- **Task prompt**
Check each line of the entries below for the word "camera", then report how many have it, with no other words.

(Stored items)
══════════

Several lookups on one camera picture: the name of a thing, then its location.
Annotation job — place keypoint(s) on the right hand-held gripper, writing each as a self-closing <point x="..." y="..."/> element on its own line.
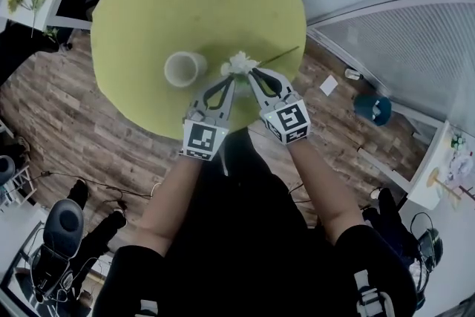
<point x="289" y="122"/>

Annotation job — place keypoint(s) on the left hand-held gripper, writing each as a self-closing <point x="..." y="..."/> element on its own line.
<point x="202" y="139"/>

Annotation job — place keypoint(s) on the white flowers bunch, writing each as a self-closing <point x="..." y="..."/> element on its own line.
<point x="239" y="63"/>

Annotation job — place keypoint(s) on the white vase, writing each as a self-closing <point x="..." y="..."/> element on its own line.
<point x="182" y="68"/>

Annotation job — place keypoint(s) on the person's left forearm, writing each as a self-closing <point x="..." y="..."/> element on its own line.
<point x="170" y="204"/>

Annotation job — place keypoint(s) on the person's right forearm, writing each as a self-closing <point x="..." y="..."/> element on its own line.
<point x="326" y="196"/>

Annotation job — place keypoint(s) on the white paper sheet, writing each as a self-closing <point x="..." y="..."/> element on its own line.
<point x="329" y="85"/>

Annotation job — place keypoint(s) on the small clear bottle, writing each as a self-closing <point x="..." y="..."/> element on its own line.
<point x="353" y="74"/>

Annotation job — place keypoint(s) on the green cloth round table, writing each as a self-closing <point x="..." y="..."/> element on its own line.
<point x="167" y="3"/>

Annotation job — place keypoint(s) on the person's black shirt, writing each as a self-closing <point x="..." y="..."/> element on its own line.
<point x="241" y="241"/>

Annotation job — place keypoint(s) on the small white flower sprig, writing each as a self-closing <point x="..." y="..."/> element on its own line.
<point x="51" y="33"/>

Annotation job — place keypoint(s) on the wooden stand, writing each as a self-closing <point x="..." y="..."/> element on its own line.
<point x="436" y="178"/>

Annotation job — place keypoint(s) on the green white ornament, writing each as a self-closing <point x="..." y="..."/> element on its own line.
<point x="458" y="142"/>

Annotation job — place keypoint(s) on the crumpled clear plastic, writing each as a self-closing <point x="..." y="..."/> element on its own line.
<point x="462" y="167"/>

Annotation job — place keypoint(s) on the white rack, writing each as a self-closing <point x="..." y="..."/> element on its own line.
<point x="24" y="185"/>

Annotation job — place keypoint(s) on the dark round chair back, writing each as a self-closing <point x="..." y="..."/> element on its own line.
<point x="6" y="170"/>

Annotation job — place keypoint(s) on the yellow flower bunch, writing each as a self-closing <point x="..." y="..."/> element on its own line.
<point x="15" y="0"/>

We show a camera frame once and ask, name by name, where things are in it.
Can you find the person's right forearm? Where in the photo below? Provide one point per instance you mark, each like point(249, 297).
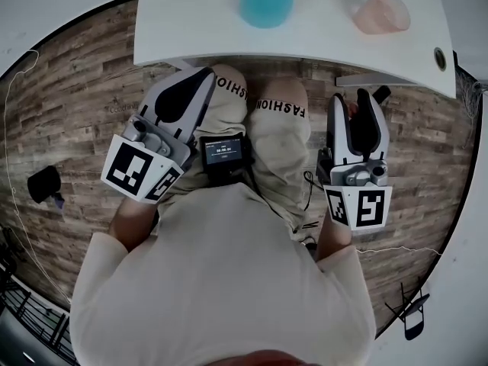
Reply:
point(335, 242)

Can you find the black metal railing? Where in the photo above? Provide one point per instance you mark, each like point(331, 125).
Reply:
point(23, 311)

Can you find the teal bottle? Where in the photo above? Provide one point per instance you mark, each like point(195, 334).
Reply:
point(265, 2)

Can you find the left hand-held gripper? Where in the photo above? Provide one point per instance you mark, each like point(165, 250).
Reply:
point(133, 166)

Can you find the small black box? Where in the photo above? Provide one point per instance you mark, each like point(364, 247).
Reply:
point(382, 93)

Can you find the person's right leg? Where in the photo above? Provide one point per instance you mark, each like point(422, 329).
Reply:
point(284, 88)

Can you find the black cylindrical pouch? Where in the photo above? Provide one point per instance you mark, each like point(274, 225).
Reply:
point(43, 183)

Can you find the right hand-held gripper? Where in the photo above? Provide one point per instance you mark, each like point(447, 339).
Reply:
point(366, 204)

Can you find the person's head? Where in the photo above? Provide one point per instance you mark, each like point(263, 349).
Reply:
point(274, 358)

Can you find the person's left forearm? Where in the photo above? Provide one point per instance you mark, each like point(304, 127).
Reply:
point(131, 223)

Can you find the black folding chair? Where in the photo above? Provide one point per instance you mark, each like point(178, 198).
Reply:
point(415, 318)

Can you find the person's beige shirt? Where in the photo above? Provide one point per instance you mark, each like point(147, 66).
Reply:
point(221, 280)

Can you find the pink textured cup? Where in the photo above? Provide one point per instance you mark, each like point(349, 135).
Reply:
point(381, 13)

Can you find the beige printed shorts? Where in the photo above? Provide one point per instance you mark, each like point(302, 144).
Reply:
point(282, 147)

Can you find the black screen device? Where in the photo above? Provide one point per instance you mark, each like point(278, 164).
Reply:
point(225, 153)

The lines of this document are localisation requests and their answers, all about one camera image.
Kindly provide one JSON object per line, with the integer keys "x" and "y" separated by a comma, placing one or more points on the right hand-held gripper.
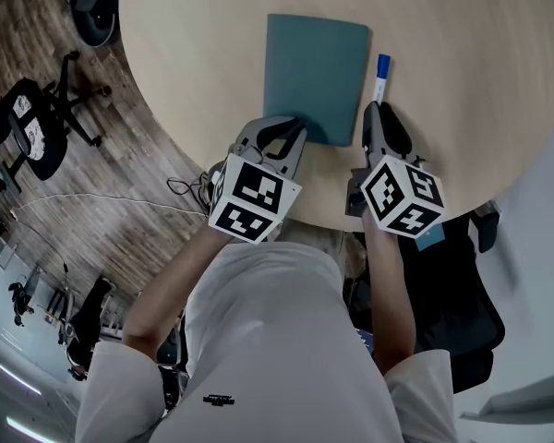
{"x": 401, "y": 196}

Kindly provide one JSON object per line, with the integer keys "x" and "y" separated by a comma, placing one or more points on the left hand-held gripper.
{"x": 254, "y": 196}

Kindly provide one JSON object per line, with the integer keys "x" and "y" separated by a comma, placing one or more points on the white marker pen blue cap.
{"x": 381, "y": 79}

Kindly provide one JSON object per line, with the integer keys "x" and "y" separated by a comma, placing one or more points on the grey-blue notebook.
{"x": 314, "y": 72}

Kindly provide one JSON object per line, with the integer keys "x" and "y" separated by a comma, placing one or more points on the person's left forearm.
{"x": 175, "y": 275}

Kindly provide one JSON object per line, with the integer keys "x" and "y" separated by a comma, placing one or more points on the person's right forearm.
{"x": 390, "y": 302}

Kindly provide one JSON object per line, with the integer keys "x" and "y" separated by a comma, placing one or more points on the round beige table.
{"x": 466, "y": 63}

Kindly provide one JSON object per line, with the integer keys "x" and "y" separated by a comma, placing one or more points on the black mesh-back office chair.
{"x": 452, "y": 307}

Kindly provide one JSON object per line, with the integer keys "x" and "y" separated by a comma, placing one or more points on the blue square paper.
{"x": 431, "y": 239}

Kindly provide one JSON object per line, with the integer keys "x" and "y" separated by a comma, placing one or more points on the person's white shirt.
{"x": 268, "y": 339}

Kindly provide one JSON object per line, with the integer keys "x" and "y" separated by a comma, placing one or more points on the grey round device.
{"x": 97, "y": 26}

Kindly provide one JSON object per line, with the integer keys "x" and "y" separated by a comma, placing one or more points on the black chair with patterned cushion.
{"x": 46, "y": 146}

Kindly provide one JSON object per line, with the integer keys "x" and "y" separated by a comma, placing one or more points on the dark chair armrest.
{"x": 168, "y": 362}

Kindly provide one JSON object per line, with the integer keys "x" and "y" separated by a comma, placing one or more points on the black machine on stand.
{"x": 85, "y": 326}

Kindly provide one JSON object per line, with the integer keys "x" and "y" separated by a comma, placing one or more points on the small black stand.
{"x": 20, "y": 300}

══════════

- **Written answer**
3